Directions:
Scan the lines below for the word "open". Copy each line you find it in.

Source records:
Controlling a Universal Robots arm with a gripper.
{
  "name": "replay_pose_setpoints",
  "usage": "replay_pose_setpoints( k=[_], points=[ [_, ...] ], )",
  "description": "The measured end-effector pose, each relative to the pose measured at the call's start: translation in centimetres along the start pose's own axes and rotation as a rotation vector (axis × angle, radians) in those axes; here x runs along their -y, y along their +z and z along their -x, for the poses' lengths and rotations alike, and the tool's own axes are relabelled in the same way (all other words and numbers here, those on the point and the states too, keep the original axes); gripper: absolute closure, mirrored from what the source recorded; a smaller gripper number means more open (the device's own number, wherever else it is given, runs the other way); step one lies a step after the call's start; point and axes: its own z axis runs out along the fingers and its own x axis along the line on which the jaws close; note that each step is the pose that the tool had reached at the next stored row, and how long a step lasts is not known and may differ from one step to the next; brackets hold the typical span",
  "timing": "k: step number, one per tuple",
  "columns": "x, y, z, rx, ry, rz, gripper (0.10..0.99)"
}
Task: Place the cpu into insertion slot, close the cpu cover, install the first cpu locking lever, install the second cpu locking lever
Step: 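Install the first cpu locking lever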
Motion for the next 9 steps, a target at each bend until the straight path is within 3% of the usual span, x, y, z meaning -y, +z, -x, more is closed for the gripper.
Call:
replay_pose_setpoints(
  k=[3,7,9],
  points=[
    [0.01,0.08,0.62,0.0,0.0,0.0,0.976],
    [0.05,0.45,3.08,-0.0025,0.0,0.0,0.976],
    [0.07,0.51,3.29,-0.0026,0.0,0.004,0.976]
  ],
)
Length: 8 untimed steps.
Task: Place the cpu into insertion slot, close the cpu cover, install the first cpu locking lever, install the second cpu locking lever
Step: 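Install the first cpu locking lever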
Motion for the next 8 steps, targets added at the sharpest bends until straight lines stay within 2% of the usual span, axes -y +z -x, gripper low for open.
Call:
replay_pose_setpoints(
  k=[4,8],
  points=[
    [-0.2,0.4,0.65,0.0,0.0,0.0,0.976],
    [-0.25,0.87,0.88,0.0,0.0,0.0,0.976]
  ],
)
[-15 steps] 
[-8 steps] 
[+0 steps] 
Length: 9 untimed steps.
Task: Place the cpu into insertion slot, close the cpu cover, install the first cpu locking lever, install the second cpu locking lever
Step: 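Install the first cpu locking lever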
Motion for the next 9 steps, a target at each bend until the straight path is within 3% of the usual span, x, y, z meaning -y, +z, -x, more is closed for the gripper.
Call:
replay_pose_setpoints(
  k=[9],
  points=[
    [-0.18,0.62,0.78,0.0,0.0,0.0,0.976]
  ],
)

Exercise output:
  "description": "The measured end-effector pose, each relative to the pose measured at the call's start: translation in centimetres along the start pose's own axes and rotation as a rotation vector (axis × angle, radians) in those axes; here x runs along their -y, y along their +z and z along their -x, for the poses' lengths and rotations alike, and the tool's own axes are relabelled in the same way (all other words and numbers here, those on the point and the states too, keep the original axes); gripper: absolute closure, mirrored from what the source recorded; a smaller gripper number means more open (the device's own number, wherever else it is given, runs the other way); step one lies a step after the call's start; point and axes: its own z axis runs out along the fingers and its own x axis along the line on which the jaws close; note that each step is the pose that the tool had reached at the next stored row, and how long a step lasts is not known and may differ from one step to the next; brackets hold the typical span",
Motion for the next 8 steps, targets added at the sharpest bends until straight lines stay within 2% of the usual span, axes -y +z -x, gripper low for open.

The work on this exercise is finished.